Word for word, restate the lines from the start of the data down to the line with "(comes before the", both included.

☆ ☆ ☆ ☆

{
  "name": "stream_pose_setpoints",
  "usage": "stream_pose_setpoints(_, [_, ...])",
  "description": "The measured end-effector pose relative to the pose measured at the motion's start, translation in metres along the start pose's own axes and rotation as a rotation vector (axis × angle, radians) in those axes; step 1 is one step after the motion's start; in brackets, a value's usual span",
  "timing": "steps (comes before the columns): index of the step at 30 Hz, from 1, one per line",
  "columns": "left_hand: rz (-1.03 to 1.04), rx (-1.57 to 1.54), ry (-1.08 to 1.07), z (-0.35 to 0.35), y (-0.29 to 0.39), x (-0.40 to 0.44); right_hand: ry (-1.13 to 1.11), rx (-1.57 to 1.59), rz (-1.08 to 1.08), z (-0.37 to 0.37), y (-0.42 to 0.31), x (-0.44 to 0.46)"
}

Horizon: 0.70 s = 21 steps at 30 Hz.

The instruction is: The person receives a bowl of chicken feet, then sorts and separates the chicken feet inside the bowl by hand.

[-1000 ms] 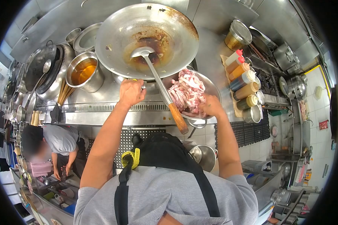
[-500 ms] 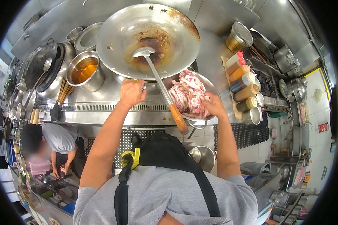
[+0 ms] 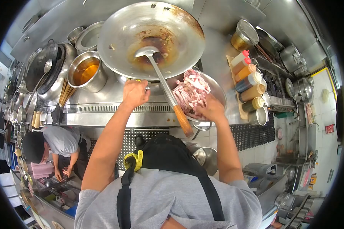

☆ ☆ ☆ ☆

#### [OUTPUT FOR THIS TASK]
{
  "name": "stream_pose_setpoints",
  "usage": "stream_pose_setpoints(_, [_, ...])",
  "description": "The measured end-effector pose relative to the pose measured at the motion's start, translation in metres along the start pose's own axes and rotation as a rotation vector (axis × angle, radians) in those axes; step 1 is one step after the motion's start; in brackets, a value's usual span",
  "timing": "steps (comes before the columns): index of the step at 30 Hz, from 1, one per line",

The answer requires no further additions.